What is required: Reproduce the whole listing, character for character.

_ _ _ _ _

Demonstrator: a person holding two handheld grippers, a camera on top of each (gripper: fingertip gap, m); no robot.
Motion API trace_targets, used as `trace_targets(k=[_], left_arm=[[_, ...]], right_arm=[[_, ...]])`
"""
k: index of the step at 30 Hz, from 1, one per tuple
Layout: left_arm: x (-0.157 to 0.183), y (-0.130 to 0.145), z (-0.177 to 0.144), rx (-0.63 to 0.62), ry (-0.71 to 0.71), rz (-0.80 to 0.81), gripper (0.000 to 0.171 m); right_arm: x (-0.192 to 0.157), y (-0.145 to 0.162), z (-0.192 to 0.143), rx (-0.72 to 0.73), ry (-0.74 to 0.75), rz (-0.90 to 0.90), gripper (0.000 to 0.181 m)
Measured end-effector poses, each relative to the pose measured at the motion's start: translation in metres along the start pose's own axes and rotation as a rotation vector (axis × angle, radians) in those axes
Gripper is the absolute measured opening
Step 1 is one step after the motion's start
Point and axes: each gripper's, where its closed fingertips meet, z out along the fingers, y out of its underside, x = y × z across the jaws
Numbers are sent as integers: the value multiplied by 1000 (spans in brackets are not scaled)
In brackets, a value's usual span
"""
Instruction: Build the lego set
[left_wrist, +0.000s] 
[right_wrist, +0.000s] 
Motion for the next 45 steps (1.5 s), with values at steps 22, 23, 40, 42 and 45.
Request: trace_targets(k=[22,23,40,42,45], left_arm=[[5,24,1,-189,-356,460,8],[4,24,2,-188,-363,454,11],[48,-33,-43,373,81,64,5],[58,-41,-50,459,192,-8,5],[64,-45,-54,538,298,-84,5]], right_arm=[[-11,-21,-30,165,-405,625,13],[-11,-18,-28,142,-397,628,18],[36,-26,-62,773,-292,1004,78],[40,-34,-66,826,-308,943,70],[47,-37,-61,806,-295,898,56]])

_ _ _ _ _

Task solution:
Demonstrator: a person holding two handheld grippers, a camera on top of each (gripper: fingertip gap, m); no robot.
Motion API trace_targets, used as `trace_targets(k=[_], left_arm=[[_, ...]], right_arm=[[_, ...]])`
"""
k: index of the step at 30 Hz, from 1, one per tuple
Layout: left_arm: x (-0.157 to 0.183), y (-0.130 to 0.145), z (-0.177 to 0.144), rx (-0.63 to 0.62), ry (-0.71 to 0.71), rz (-0.80 to 0.81), gripper (0.000 to 0.171 m); right_arm: x (-0.192 to 0.157), y (-0.145 to 0.162), z (-0.192 to 0.143), rx (-0.72 to 0.73), ry (-0.74 to 0.75), rz (-0.90 to 0.90), gripper (0.000 to 0.181 m)
Measured end-effector poses, each relative to the pose measured at the motion's start: translation in metres along the start pose's own axes and rotation as a rotation vector (axis × angle, radians) in those axes
Gripper is the absolute measured opening
Step 1 is one step after the motion's start
Point and axes: each gripper's, where its closed fingertips meet, z out along the fingers, y out of its underside, x = y × z across the jaws
Numbers are sent as integers: the value multiplied by 1000 (spans in brackets are not scaled)
In brackets, a value's usual span
"""
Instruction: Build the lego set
[left_wrist, +0.000s] 
[right_wrist, +0.000s] 
Motion for the next 45 steps (1.5 s), with values at steps 22, 23, 40, 42 and 45.
Request: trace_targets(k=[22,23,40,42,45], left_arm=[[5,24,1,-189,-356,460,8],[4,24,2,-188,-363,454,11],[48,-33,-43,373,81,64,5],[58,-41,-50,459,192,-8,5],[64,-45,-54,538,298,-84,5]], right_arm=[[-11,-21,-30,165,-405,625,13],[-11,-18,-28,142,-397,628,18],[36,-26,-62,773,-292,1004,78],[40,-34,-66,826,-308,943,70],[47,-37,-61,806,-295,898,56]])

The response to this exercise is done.